◆ PROBLEM STATEMENT ◆
Any picture in the listing is left out of the copy; all else is duplicated exactly.

===

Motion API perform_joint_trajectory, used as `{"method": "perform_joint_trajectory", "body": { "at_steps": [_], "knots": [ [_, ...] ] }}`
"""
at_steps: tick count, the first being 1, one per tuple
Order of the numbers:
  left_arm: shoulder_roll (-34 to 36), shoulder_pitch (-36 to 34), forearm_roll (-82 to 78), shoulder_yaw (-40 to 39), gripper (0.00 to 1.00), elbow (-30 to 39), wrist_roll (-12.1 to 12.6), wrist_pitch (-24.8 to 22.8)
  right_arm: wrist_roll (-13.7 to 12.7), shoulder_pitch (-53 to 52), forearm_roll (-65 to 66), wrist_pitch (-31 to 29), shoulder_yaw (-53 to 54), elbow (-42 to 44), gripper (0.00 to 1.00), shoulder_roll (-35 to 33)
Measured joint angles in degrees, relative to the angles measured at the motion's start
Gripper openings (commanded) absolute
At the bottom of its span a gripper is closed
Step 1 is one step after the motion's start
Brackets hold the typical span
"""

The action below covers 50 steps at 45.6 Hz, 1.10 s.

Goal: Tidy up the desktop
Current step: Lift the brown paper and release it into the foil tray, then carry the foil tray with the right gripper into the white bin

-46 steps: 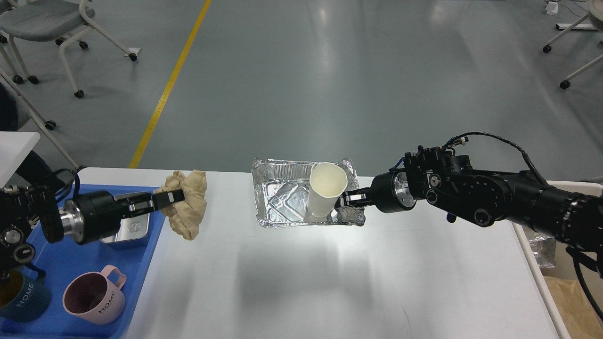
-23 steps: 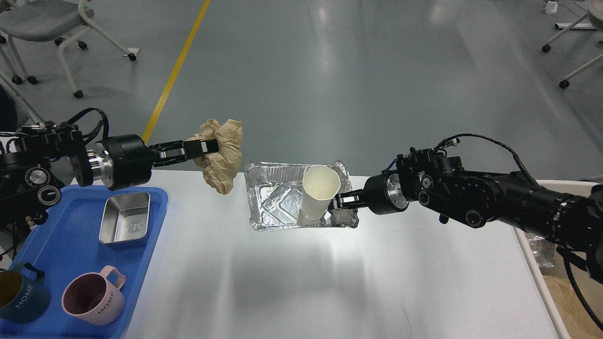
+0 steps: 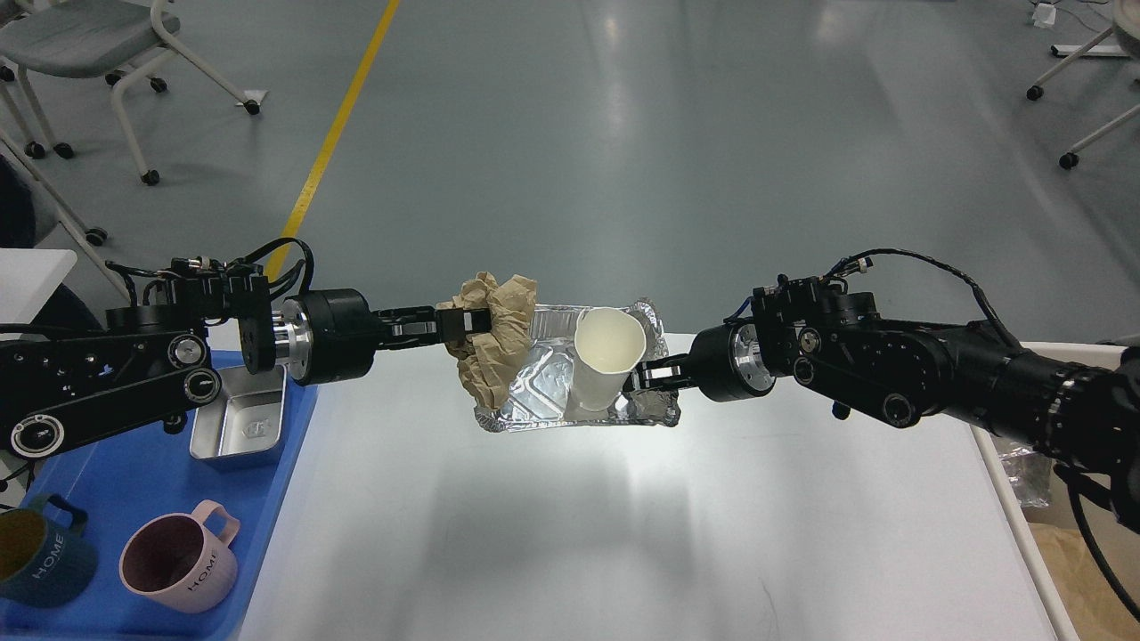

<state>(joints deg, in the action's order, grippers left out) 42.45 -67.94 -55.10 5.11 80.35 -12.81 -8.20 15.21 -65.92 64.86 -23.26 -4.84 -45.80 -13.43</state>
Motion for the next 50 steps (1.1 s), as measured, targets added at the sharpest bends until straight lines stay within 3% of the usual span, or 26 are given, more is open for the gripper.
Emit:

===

◆ COMPLETED EXERCISE ◆
Motion API perform_joint_trajectory, used as `{"method": "perform_joint_trajectory", "body": { "at_steps": [_], "knots": [ [_, ...] ] }}`
"""
at_steps: tick count, the first being 1, one per tuple
Order of the numbers:
  left_arm: shoulder_roll (-34 to 36), shoulder_pitch (-36 to 34), forearm_roll (-82 to 78), shoulder_yaw (-40 to 39), gripper (0.00 to 1.00), elbow (-30 to 39), wrist_roll (-12.1 to 12.6), wrist_pitch (-24.8 to 22.8)
  right_arm: wrist_roll (-13.7 to 12.7), shoulder_pitch (-53 to 52), forearm_roll (-65 to 66), wrist_pitch (-31 to 29), shoulder_yaw (-53 to 54), elbow (-42 to 44), gripper (0.00 to 1.00), shoulder_roll (-35 to 33)
Measured joint angles in degrees, relative to the angles measured at the motion's start
Gripper openings (commanded) absolute
At the bottom of its span a gripper is closed
Step 1 is one step after the motion's start
Brackets hold the typical span
"""

The action below covers 50 steps at 45.6 Hz, 1.10 s.

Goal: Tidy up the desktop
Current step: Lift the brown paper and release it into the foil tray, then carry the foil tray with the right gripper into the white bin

-46 steps: 
-23 steps: 
+0 steps: 

<state>(joints deg, in the action's order, grippers left out) 42.45 -67.94 -55.10 5.11 80.35 -12.81 -8.20 15.21 -65.92 64.86 -23.26 -4.84 -45.80 -13.43</state>
Motion for the next 50 steps (1.1 s), as measured, targets added at the sharpest bends until straight lines stay within 3% of the usual span, or 26 are given, more is open for the gripper.
Emit:

Nothing else is part of this exercise.